What curve gives the shortest distance between two points in a plane ?  And how can we prove it !

We decide, arbitrarily, that we will make $x$ the independent variable and find a curve $y(x)$ which satisfies the minimum distance requirement.

The distance along a curve is a path integral : \[ S = \int_{x_1}^{x_2} \frac{ds}{dx} dx
\] where \[ \frac{ds}{dx} = \sqrt{1 + \left( \frac{dy}{dx} \right)^2} \] We seek to find $y(x)$ which minimizes $S$. First consider the function \[ \begin{equation} \begin{split} Y(x,\alpha) &= y(x) + \alpha \eta(x)
\frac{\partial Y}{\partial x} \equiv Y’ &= y’(x) + \alpha \eta’(x) \end{split} \end{equation
} \] where $\eta(x)$ is an arbitrary function which is differentiable and vanishes at $x=x_1,x_2$. This is the variation which we apply to some curve $y(x)$ to see if it gets shorter or longer.
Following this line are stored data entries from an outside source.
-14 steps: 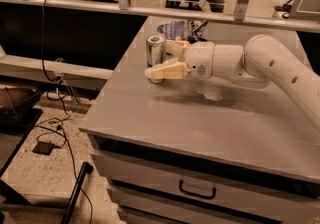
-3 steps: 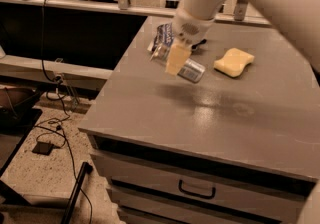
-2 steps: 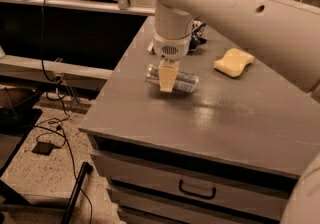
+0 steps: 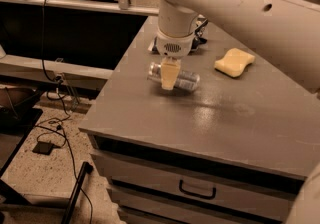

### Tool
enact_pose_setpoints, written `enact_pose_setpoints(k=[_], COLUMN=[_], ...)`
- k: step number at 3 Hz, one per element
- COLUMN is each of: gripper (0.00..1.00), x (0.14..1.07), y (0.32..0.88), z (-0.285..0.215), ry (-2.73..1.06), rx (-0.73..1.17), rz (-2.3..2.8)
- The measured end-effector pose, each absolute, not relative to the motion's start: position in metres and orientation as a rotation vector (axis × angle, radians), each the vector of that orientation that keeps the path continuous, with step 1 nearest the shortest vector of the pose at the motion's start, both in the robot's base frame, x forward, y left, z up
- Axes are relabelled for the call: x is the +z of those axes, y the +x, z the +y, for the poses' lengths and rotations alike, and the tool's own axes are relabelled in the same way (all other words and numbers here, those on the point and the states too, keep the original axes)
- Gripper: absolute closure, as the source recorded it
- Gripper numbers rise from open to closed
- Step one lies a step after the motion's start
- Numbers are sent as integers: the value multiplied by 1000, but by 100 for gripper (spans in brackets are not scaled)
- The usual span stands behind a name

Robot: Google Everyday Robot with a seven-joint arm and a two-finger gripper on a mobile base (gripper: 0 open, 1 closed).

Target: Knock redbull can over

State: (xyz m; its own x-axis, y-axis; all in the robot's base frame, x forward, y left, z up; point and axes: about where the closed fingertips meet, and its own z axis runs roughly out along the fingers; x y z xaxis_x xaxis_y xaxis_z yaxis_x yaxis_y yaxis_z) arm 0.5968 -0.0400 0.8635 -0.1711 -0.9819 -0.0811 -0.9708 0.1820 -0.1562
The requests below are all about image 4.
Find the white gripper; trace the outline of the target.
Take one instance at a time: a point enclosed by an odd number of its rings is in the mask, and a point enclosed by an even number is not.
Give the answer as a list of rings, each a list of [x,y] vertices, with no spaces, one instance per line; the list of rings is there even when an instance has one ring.
[[[165,56],[161,62],[161,84],[163,89],[173,89],[181,69],[181,61],[178,59],[189,54],[193,39],[193,34],[176,38],[164,34],[161,30],[157,31],[156,48],[160,55]]]

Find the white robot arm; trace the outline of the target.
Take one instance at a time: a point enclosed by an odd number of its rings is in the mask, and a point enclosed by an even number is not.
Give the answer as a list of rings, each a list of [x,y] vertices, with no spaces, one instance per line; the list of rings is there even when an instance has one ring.
[[[303,0],[160,0],[157,50],[171,90],[191,50],[198,15],[273,64],[307,91],[320,90],[320,10]]]
Note the notation for the derivative which will be useful as we procede. The optimal path will minimize $S(\alpha)$, when $\alpha=0$, i.e. \[ \begin{equation} \left. \frac{\partial S(\alpha)}{\partial \alpha} \right|_{\alpha = 0} = 0 \end{equation} \] In our current notation \[ \begin{equation} S(\alpha) = \int_{x_1}^{x_2} \sqrt{1 + (Y’)^2} \end{equation} \] and \[ \begin{equation} \frac{\partial S(\alpha)}{\partial \alpha} = \int_{x_1}^{x_2} \frac{1}{2} \frac{1}{\sqrt{1 + (Y’)^2}} . 2 Y’ \frac{\partial Y’}{\partial \alpha} dx \end{equation} \] from the definition of $Y’(x,\alpha)$ \[ \begin{equation} \frac{\partial Y’}{\partial \alpha} = \eta’(x) \end{equation} \]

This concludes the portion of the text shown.